I was wrong about dimensional modelling. This is for a few reasons, but the chief among them is that I didn’t correctly understand dimensional models. I may still not, but that is beside the point. Fundamentally, I understood dimensional modelling as entailing more normalisation and tables by design, targeting 3nf everywhere, and necessitating a huge number of joins to get anywhere analytically useful. Without meaning to make excuses for myself, I’m going to make excuses for myself.
My first ‘professional’ exposure to data warehousing was second-hand, with a somewhat distant contractor managed by a different business unit being tasked with creating a data warehouse based chiefly, but not entirely, on Aeron’s QL housing asset management system. What he came up with was, in places, extremely heavily normalised, splitting off tiny dimensional tables for every facet of tenant demographic data, for instance, changing single-factor demographics into single keys that then required a join to get the single factor back - technical space saving, but analytically head-scratching. In other places, my concept was hindered by the extent to which the ‘production’ QL database is denormalised. It is a weird, creaky, aging, largely undocumented (as far as anyone in the organisation I worked in could tell, at least) database, where every table was a one-to-one reproduction of a front-end screen - if you have the same tenant information on five different screens in the frontend, it exists in five different places in the backend.

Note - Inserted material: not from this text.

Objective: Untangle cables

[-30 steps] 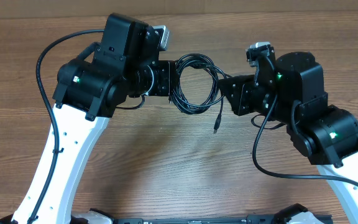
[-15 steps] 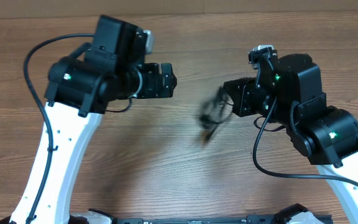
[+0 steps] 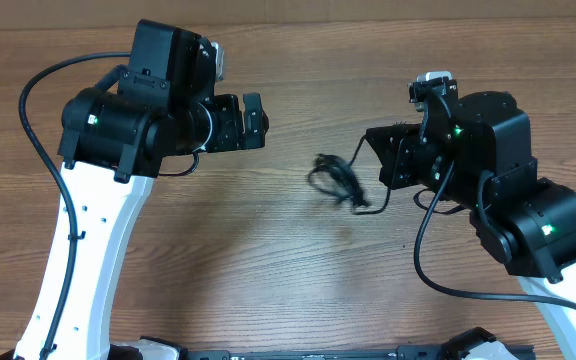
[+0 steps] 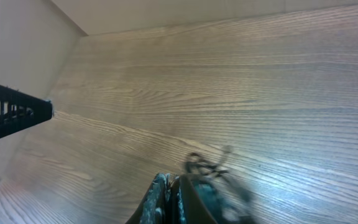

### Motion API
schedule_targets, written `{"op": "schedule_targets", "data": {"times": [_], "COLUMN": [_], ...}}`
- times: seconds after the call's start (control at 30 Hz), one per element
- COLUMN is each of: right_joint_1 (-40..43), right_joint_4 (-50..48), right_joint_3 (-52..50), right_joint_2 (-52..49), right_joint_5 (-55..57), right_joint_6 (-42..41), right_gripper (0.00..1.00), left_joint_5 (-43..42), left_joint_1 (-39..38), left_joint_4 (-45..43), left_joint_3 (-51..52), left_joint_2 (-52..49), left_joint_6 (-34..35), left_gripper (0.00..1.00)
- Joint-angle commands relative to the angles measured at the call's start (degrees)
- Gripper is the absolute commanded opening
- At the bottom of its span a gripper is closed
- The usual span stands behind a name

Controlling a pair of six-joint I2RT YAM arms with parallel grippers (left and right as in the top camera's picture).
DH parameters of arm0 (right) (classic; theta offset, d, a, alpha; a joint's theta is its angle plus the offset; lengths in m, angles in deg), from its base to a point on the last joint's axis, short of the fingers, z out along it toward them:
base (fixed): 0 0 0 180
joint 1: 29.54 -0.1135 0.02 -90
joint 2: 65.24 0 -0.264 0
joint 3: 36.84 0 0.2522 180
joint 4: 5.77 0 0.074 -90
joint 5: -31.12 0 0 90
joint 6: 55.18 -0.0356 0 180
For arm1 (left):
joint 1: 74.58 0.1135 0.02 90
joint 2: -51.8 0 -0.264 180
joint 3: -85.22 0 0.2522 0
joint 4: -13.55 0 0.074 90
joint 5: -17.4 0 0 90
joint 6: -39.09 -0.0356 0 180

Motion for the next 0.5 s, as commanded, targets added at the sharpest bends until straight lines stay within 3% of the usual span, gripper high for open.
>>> {"op": "schedule_targets", "data": {"times": [0.0,0.1,0.23,0.33,0.47], "right_joint_1": [-0.3,-0.3,-0.3,-0.3,-0.3], "right_joint_4": [-0.4,1.2,4.1,5.9,6.8], "right_joint_3": [4.3,8.5,14.3,17.9,21.3], "right_joint_2": [1.1,1.1,1.1,1.1,1.1], "right_joint_5": [-0.5,-0.4,1.4,1.7,1.7], "right_joint_6": [0.4,1.2,2.1,1.6,1.2], "right_gripper": [0.04,0.04,0.04,0.04,0.04], "left_joint_5": [-2.5,-6.9,-15.8,-25.7,-38.9], "left_joint_1": [-0.3,-0.3,-0.3,-0.3,-0.3], "left_joint_4": [-1.2,-2.7,-3.7,-3.0,-3.0], "left_joint_3": [-0.7,-0.7,-0.7,-0.7,-0.7], "left_joint_2": [0.0,0.0,0.0,0.0,0.0], "left_joint_6": [-3.8,-9.4,-23.3,-35.5,-44.4], "left_gripper": [1.00,1.00,1.00,1.00,1.00]}}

Combining these aspects, as well as the corporate politics surrounding the data warehouse project, probably lead me to being less interested in dimensional modelling than I had any business being, and not (until very recently) digging into it deeply enough to fully grasp that the point is to make something analytically more useful at the expense of normalisation rather than something that just seemed deliberately clunky. I’ve spent a good portion of the last week taking a slightly more thorough look at dimensional modelling. The rest of this writeup is an exploration of applying dimensional modelling to my existing e-sports performance analytics database.
At the end, I’ll briefly talk about wide tables (or a wide table?) as an alternative to both my existing approach and dimensional modelling. Ironically, this will resemble a previous version (first attempt, largely using Google Sheets as a crap database replacement) of this project’s data model, though will hopefully be at least a little bit more considered now.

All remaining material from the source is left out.